> TASK INSTRUCTIONS: Could you write out the lines below exactly, beginning with the first and finishing with the one that contains "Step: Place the"?

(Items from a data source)
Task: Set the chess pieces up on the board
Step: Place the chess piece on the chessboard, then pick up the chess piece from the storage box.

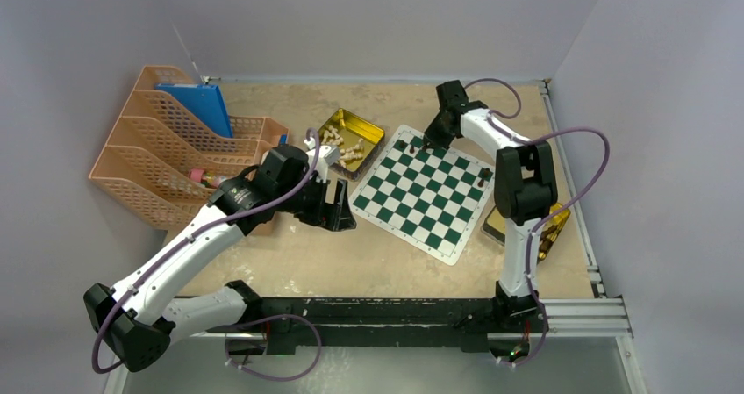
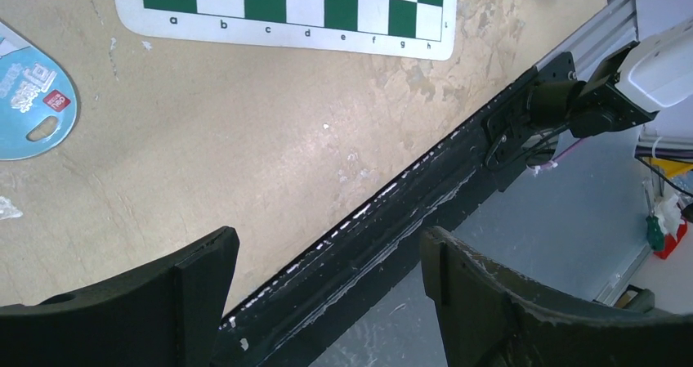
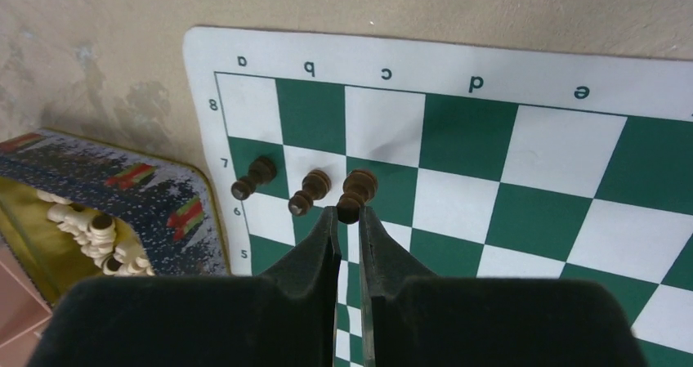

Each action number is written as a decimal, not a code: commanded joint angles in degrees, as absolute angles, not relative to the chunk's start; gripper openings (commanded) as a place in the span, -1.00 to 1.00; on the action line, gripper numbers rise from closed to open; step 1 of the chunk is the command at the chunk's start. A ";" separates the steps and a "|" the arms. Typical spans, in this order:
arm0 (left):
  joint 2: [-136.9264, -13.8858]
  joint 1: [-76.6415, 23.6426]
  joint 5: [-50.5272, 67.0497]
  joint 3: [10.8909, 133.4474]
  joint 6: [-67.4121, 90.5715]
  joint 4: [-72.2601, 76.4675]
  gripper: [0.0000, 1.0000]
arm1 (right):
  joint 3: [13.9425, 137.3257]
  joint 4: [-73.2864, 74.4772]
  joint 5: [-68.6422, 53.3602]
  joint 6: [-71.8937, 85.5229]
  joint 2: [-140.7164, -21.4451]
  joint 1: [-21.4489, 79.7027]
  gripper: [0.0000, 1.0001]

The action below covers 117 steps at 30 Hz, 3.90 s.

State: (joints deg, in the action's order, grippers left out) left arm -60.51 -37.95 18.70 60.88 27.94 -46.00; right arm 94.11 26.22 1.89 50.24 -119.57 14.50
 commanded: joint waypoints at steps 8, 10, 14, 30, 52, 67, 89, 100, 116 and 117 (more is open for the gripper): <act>-58.98 -38.06 16.17 62.09 30.57 -45.19 0.63 | 94.66 28.92 2.83 48.97 -119.10 14.85 -0.76; -59.37 -38.06 16.32 62.29 30.41 -45.17 0.63 | 94.49 28.89 2.76 49.05 -118.96 14.97 -0.75; -59.93 -38.06 16.95 61.89 30.28 -45.09 0.63 | 93.77 29.08 2.53 49.76 -118.64 15.34 -0.74; -59.06 -38.06 16.96 61.48 29.30 -45.31 0.63 | 94.44 29.72 2.82 51.19 -120.21 16.28 -0.73; -60.60 -38.10 17.11 62.12 28.35 -44.42 0.63 | 97.20 29.94 2.49 50.69 -118.73 16.44 -0.25; -62.05 -38.06 18.11 61.04 29.39 -42.22 0.63 | 89.74 35.45 10.22 48.78 -103.81 14.87 -0.21; -60.12 -38.03 15.17 59.07 29.98 -39.95 0.70 | 58.20 37.48 17.51 47.21 -73.80 -11.47 -0.31; -58.95 -37.97 15.97 58.04 29.35 -38.69 0.69 | 52.35 30.23 15.19 46.86 -75.44 -19.82 -0.29; -60.18 -37.98 17.19 58.26 29.00 -39.11 0.69 | 46.14 26.92 13.85 51.38 -80.67 -20.32 -0.32; -60.30 -38.04 17.47 58.41 29.00 -39.18 0.69 | 45.85 26.56 14.16 51.65 -80.76 -20.35 -0.32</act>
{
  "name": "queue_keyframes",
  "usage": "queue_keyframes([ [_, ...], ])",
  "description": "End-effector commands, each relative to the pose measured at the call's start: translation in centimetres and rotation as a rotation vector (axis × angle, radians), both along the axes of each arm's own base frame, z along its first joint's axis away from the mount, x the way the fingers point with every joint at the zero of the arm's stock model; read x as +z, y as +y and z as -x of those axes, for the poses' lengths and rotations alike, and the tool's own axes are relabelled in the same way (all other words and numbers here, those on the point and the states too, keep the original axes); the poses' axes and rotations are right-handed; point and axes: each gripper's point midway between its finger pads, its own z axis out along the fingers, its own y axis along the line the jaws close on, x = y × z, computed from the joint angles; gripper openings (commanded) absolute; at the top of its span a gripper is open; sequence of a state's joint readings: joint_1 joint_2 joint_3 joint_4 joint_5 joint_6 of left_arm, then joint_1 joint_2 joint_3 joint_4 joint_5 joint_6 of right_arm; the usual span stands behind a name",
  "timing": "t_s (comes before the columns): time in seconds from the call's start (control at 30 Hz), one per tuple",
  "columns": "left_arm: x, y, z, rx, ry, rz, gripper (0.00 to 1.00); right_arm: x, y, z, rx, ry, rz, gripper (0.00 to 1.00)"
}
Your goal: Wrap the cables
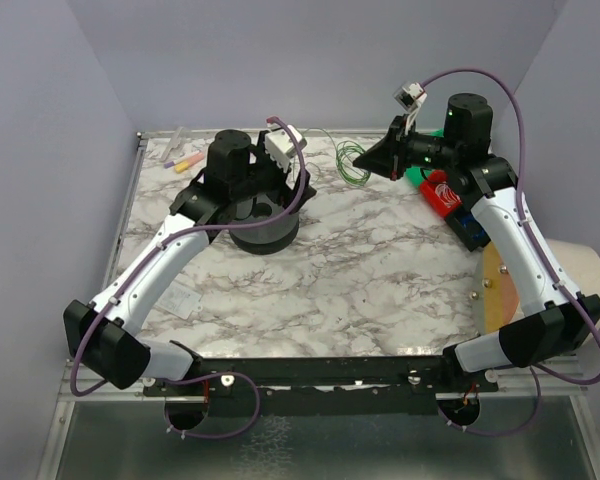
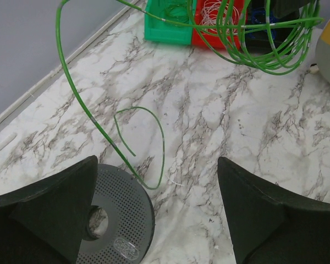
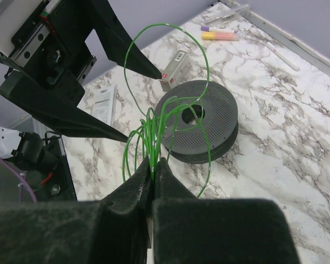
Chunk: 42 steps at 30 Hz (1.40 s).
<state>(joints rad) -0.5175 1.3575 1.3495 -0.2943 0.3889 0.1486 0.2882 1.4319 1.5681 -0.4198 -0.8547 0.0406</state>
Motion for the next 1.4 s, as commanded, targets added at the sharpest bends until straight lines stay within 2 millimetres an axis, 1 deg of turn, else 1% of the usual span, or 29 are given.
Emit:
queue_keyframes([
  [0.0,1.0,0.7,-0.1,0.032,-0.038,-0.001,0.90,1.2,-0.1,0.9,0.014,-0.025,-0.014,0.01],
  [0.07,1.2,1.4,-1.1,0.100,-0.053,-0.010,0.90,1.3,-0.1,1.1,0.019,-0.028,-0.017,0.01],
  [0.17,1.2,1.5,-1.5,0.119,-0.054,-0.008,0.87,1.5,-0.1,1.5,0.031,-0.029,-0.021,0.00],
  [0.27,0.9,1.3,-1.9,0.125,-0.036,-0.003,0.82,1.7,0.1,2.1,0.062,-0.032,-0.030,0.01],
  [0.37,0.5,1.6,-2.6,0.160,-0.035,-0.017,0.71,1.8,0.1,2.5,0.078,-0.041,-0.030,0.01],
  [0.53,0.5,1.1,-2.1,0.117,-0.034,-0.012,0.70,1.8,0.1,3.4,0.108,-0.047,-0.024,0.00],
  [0.6,0.5,0.9,-2.0,0.109,-0.031,-0.006,0.65,1.8,0.0,3.6,0.119,-0.063,-0.017,0.01],
  [0.63,0.5,0.8,-2.0,0.107,-0.030,-0.006,0.58,1.8,0.0,3.6,0.123,-0.069,-0.015,0.01],
  [0.7,0.6,0.7,-1.9,0.095,-0.030,-0.002,0.35,1.7,0.0,3.7,0.124,-0.070,-0.011,0.01],
  [0.8,1.0,0.6,-1.7,0.082,-0.036,-0.001,0.07,1.2,-0.1,3.7,0.131,-0.084,0.012,0.01],
  [0.83,1.2,0.7,-1.8,0.088,-0.042,-0.005,0.00,0.9,-0.2,3.6,0.132,-0.096,0.027,0.01],
  [0.9,2.0,1.3,-2.2,0.125,-0.069,-0.015,0.00,0.0,-0.6,3.2,0.136,-0.153,0.084,0.01],
  [0.97,3.4,2.5,-3.3,0.211,-0.105,-0.027,0.00,-1.6,-1.4,2.9,0.143,-0.226,0.179,0.02],
  [1.0,4.0,3.3,-4.1,0.265,-0.123,-0.035,0.00,-2.6,-2.0,2.6,0.138,-0.262,0.239,0.02],
  [1.1,5.7,4.9,-5.8,0.386,-0.170,-0.055,0.00,-7.3,-4.8,0.9,0.097,-0.376,0.471,0.04],
  [1.13,6.0,4.9,-6.2,0.400,-0.177,-0.056,0.00,-8.9,-5.8,0.1,0.075,-0.417,0.552,0.07],
  [1.17,6.1,4.8,-6.7,0.413,-0.176,-0.052,0.00,-10.1,-6.8,-0.4,0.059,-0.461,0.622,0.13],
  [1.2,6.1,4.6,-7.1,0.422,-0.170,-0.044,0.00,-11.6,-7.9,-0.9,0.046,-0.503,0.698,0.22],
  [1.27,5.8,3.7,-7.9,0.426,-0.148,-0.036,0.00,-12.9,-9.8,-2.3,-0.033,-0.594,0.805,0.51],
  [1.3,5.8,3.3,-8.2,0.435,-0.144,-0.034,0.00,-13.4,-10.5,-2.8,-0.079,-0.613,0.836,0.68],
  [1.33,5.7,2.9,-8.4,0.446,-0.141,-0.035,0.00,-13.4,-11.1,-2.9,-0.116,-0.627,0.849,0.83],
  [1.37,5.8,2.6,-8.6,0.459,-0.141,-0.031,0.00,-13.8,-11.4,-2.9,-0.137,-0.618,0.860,0.92],
])
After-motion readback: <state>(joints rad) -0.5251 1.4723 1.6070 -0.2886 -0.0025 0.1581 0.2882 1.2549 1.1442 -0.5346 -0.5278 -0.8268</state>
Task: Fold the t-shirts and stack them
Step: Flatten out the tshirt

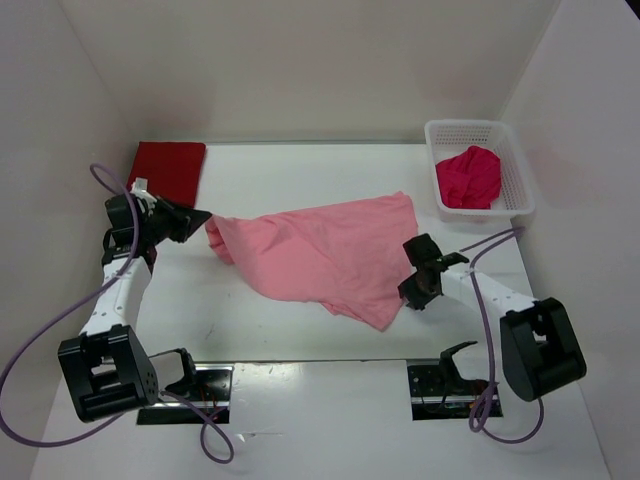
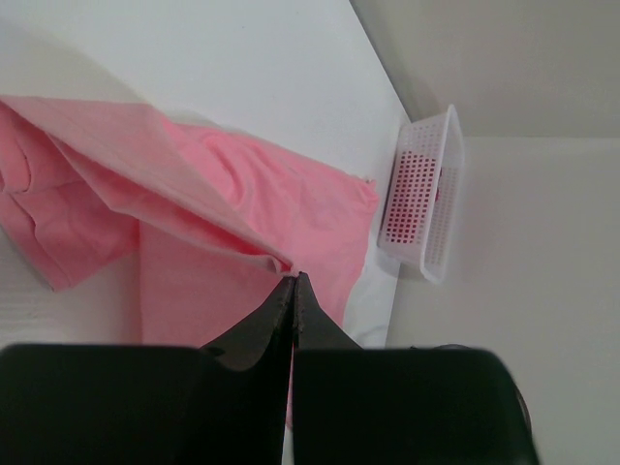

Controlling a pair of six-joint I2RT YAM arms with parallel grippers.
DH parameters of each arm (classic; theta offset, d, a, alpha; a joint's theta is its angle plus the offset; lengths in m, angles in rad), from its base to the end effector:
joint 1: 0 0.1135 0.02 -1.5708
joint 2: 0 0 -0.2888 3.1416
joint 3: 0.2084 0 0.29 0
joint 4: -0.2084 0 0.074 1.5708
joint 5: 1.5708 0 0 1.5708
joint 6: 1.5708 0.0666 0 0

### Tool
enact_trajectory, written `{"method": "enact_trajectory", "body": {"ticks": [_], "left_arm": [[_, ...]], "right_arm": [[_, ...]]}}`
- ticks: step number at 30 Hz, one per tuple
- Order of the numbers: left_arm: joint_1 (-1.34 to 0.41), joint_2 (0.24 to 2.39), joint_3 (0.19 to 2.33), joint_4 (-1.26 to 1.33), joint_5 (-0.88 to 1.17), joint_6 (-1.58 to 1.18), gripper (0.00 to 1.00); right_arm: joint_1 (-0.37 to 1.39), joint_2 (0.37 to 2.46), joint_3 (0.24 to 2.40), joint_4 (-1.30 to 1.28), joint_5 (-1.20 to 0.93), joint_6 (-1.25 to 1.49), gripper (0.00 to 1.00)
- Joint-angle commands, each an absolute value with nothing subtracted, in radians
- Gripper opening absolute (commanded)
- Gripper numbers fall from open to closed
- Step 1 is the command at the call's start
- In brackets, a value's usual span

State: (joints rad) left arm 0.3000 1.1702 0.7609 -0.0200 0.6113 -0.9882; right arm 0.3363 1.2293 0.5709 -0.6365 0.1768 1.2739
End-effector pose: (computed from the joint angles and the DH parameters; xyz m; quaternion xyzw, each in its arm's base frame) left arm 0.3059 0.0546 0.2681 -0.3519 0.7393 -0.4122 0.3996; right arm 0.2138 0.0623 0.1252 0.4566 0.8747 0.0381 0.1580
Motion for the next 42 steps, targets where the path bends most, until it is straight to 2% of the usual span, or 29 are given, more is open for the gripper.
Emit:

> YOUR SOLUTION:
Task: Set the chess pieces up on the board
Step: Place the chess piece on the chessboard, then pick up the chess piece from the storage box.

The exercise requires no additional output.